Il s'agace contre la propension au lynchage médiatique. Invité de la matinale d'Europe 1, l'avocat pénaliste Éric Dupond-Moretti a voulu dénoncer les jugements publics, rendus dans les médias sans considération pour la présomption d'innocence. Et le célèbre orateur de citer à titre d'exemple l'affaire Nicolas Hulot, une enquête d'Ebdo ayant révélé début février que le ministre de la Transition écologique avait fait l'objet d'une plainte pour viol classée sans suite en 2008. "Nicolas Hulot a été mis en cause dans des conditions que je trouve, personnellement, scandaleuses parce qu'il n'y pas l'ombre de l'once d'un élément judiciaire et on s'est autorisé, pour le lancement d'un journal, à crever l'honneur de cet homme, de sa famille et de ses proches. Je trouve ça monstrueux", a-t-il déclaré.

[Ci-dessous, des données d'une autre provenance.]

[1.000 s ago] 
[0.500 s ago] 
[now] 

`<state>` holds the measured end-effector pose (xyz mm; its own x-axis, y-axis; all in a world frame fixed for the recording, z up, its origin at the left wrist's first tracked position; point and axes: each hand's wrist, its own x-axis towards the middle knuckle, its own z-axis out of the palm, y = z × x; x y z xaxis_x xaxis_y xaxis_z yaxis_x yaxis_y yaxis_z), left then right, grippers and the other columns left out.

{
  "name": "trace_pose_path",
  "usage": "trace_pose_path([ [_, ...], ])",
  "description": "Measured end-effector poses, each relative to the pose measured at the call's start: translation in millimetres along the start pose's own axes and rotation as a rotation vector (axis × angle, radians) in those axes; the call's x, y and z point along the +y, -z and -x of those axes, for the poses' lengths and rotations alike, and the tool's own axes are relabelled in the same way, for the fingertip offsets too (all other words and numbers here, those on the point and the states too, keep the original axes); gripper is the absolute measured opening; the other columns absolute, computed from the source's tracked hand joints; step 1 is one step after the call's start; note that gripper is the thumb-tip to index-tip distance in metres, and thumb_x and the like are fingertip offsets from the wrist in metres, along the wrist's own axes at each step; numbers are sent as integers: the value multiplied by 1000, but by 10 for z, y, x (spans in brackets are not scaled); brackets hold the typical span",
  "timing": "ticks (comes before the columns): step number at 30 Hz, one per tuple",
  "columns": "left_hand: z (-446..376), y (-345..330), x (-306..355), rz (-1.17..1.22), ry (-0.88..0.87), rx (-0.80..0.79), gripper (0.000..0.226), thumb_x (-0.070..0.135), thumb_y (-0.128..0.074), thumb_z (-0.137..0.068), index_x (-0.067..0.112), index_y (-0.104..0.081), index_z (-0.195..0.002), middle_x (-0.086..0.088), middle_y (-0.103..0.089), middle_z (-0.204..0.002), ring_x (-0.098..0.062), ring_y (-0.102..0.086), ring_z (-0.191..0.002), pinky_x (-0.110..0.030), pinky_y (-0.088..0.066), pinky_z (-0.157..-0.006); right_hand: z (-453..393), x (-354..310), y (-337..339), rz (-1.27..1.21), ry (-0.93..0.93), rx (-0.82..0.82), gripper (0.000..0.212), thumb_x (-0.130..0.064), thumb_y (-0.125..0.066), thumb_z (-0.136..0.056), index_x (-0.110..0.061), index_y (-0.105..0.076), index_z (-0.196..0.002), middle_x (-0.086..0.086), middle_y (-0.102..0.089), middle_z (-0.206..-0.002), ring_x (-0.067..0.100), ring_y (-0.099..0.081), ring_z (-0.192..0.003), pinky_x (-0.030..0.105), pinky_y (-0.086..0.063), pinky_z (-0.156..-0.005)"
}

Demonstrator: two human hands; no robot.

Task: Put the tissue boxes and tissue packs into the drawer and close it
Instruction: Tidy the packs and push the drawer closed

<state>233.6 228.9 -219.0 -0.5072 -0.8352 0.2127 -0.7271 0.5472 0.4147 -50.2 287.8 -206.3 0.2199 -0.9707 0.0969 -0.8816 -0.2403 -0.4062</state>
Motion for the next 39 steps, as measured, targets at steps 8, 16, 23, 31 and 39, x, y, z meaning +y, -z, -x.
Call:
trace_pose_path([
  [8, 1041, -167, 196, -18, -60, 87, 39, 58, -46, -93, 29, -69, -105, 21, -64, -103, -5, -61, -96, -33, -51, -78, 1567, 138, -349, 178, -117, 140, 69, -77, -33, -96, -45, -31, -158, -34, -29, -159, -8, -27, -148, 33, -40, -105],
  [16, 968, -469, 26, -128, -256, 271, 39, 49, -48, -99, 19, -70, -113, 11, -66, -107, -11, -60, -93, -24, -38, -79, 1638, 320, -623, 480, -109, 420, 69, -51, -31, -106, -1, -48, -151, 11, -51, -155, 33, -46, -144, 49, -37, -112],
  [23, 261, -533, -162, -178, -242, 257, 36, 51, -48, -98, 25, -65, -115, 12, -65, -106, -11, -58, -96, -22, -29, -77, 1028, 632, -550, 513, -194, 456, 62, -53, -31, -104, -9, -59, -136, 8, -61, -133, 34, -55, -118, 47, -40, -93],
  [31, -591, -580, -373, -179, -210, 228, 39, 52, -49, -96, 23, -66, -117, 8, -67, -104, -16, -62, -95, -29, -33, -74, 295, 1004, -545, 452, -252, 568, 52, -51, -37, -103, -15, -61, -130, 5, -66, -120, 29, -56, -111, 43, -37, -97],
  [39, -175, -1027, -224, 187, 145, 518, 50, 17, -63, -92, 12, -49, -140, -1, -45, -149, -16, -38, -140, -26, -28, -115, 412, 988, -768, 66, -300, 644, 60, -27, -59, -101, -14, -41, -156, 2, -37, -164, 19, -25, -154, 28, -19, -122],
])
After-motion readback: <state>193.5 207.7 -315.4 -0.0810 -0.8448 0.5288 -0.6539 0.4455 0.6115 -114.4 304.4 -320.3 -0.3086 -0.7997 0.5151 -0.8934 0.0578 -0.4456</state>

"Sans égard, sans respect". Éric Dupond-Moretti dénonce également le traitement médiatique réservés aux affaires Darmanin et Ramadan. "Je ne suis pas l'avocat de Tariq Ramadan, et je ne connais pas le fond du dossier mais je dis qu'il a le droit à la présomption d'innocence", indique l'avocat. "Il n'est pas possible que l'on puisse violer comme ça la présomption d'innocence, sans aucun égard, sans aucun respect".

"Il faut légiférer". "Il y a une dérive assez récente où les jugements sont prononcés sur les chaînes d'information en continue. C'est tellement inquiétant que je pense qu'il faut légiférer", estime Éric Dupond-Moretti qui précise viser "certains médias". "On entend le procureur qui raconte tout le dossier, l'avocat qui dit que le procureur se trompe. On fait un plateau où l'on invite un ancien ou une ancienne magistrate à la retraite qui commente un dossier qu'elle ne connait pas, un ancien policier qui ne connait pas davantage le dossier, des avocats qui ne sont pas dans le dossier. Et même des psychiatres qui parlent de la psychiatrie du mis en examen qu'ils n'ont pas expertisé", détaille-t-il encore. "C'est tapez 1 : il est coupable, tapez 2 : il est innocent, tapez 3 : vous gagnez le voyage à Cayenne !"

"Les journalistes, naturellement, peuvent informer d'un crime, donner un certain nombre d'éléments, informer d'une interpellation mais [il faut] interdire que l'on fasse des procès publics sans accusés, sans droit de la défense et que la présomption d'innocence soit à ce point bafoué", conclut-il.